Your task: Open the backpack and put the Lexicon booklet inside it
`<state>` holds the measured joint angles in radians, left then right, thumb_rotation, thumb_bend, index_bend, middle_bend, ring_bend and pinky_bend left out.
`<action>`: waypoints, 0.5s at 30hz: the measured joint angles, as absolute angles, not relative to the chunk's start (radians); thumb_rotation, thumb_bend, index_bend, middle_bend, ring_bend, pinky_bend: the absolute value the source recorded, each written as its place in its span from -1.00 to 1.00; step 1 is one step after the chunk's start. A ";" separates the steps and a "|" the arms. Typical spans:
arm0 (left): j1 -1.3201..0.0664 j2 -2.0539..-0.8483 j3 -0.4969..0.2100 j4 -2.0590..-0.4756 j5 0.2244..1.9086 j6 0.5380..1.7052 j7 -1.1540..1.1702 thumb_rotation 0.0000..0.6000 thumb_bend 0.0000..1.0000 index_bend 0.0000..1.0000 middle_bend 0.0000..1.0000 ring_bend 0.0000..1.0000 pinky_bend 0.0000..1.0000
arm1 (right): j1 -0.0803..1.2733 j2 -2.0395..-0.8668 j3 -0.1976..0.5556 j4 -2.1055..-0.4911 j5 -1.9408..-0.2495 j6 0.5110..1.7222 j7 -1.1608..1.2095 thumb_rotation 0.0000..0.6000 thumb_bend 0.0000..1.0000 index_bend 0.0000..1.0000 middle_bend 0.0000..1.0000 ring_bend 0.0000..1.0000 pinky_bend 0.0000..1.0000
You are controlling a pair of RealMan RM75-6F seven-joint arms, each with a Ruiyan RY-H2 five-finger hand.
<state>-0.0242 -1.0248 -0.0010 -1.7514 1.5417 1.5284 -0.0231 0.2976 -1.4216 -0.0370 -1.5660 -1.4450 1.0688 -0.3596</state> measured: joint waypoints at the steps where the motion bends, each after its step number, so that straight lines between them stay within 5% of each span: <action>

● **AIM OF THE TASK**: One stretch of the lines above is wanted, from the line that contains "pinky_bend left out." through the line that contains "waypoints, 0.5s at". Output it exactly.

● **FINISHED EXERCISE**:
`<state>` holds the measured joint angles in radians, left then right, thumb_rotation, thumb_bend, index_bend, middle_bend, ring_bend and pinky_bend left out.
`<action>`: waypoints, 0.5s at 30hz: the measured joint angles, as absolute angles, not relative to the chunk's start (radians); thumb_rotation, thumb_bend, index_bend, middle_bend, ring_bend, pinky_bend: the absolute value the source recorded, each written as its place in its span from -1.00 to 1.00; step 1 is one step after the chunk's start. A ";" separates the steps and a "|" the arms. Typical spans:

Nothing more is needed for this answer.